The report by hydrologists John Pomeroy and Kevin Shook from the University of Saskatchewan outlined several concerns about how the Saskatchewan Watershed Authority operated the dam.
Downstream users, including farmers and market gardeners, suffered significant losses as a result of the flood.
The report said the dam cut in half the amount of water the farmers would have received if the dam wasn’t there.
However, it also said the dam didn’t reduce the duration of flooding in the area between Moon Lake and Saskatoon.
The report said the authority used antiquated tools and procedures to manage the dam.
It said the amount of melt coming from the spring snow pack was underestimated and the number of gauges measuring flow on the Saskatchewan River system was inadequate.
The lack of hydrometric stations downstream from the confluence of the North and South Saskatchewan rivers makes it impossible to accurately measure the impact of water releases, the report said. It called this “an extraordinary omission.”
A map included in the report notes the number of stations in Alberta far surpasses the number in Saskatchewan.
“The paucity of stations for the Saskatchewan portion of the Lake Diefenbaker drainage make this region almost entirely ungauged, which resulted in the inability to measure April inflows in to the lake in 2011,” the report said.
The report also said that the minimum lake level has been rising over time, making it more difficult to use the reservoir for flood protection.
The authors said an operating plan with formal rules and priorities based on the accepted goals of the lake and dam must be a priority.
Dustin Duncan, the minister responsible for the watershed authority, said the trouble is that different lake users have different goals.

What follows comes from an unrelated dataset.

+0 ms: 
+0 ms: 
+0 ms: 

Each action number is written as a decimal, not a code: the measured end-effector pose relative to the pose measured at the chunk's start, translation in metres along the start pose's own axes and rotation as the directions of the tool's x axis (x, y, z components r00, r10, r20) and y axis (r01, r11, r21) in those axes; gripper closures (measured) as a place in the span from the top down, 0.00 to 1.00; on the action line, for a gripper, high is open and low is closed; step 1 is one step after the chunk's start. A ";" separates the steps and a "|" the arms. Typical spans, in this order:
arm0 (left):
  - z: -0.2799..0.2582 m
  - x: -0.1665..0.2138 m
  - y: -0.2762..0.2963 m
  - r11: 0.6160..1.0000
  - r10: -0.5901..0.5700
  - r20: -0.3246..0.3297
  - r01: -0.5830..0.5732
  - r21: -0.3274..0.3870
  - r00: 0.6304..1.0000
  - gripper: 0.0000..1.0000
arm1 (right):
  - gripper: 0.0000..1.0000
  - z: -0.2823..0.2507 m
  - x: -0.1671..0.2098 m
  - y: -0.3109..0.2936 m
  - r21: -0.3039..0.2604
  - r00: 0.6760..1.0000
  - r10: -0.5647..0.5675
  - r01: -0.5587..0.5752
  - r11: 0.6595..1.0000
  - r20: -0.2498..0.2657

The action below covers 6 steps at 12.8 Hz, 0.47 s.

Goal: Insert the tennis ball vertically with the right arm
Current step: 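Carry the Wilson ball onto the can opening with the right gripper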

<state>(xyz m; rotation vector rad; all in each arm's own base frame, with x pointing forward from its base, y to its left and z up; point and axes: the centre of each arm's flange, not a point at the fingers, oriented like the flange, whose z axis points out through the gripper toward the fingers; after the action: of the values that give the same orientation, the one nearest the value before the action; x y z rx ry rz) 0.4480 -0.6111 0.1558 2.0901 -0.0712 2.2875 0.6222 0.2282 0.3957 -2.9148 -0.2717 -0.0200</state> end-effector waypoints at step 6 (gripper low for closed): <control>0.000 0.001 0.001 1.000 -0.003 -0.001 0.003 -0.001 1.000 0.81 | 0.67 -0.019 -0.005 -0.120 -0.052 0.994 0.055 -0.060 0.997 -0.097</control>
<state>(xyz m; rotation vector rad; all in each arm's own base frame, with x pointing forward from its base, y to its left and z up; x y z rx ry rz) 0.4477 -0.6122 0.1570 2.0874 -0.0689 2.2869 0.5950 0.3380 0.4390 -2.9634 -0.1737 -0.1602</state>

“Some think it’s primarily for downstream flood control; other people think it’s for water supply,” he told reporters.
“Certainly, SaskPower has an interest because it produces electricity, and the irrigation district obviously uses it for water.”
Every sector thought it was the priority during last year’s flood, he added.
“There is no clear prioritization.”
Duncan said the watershed authority will now work with all users and stakeholders to develop the new operating plan. The process will be public, he said.
The report also recommended computer systems that align with Alberta’s to get real-time information, as well as additional hydrometric stations.
The report said the SWA forecasters “did a superb job with the limited tools and resources, complex operating system and unspecified operating rules available to them.”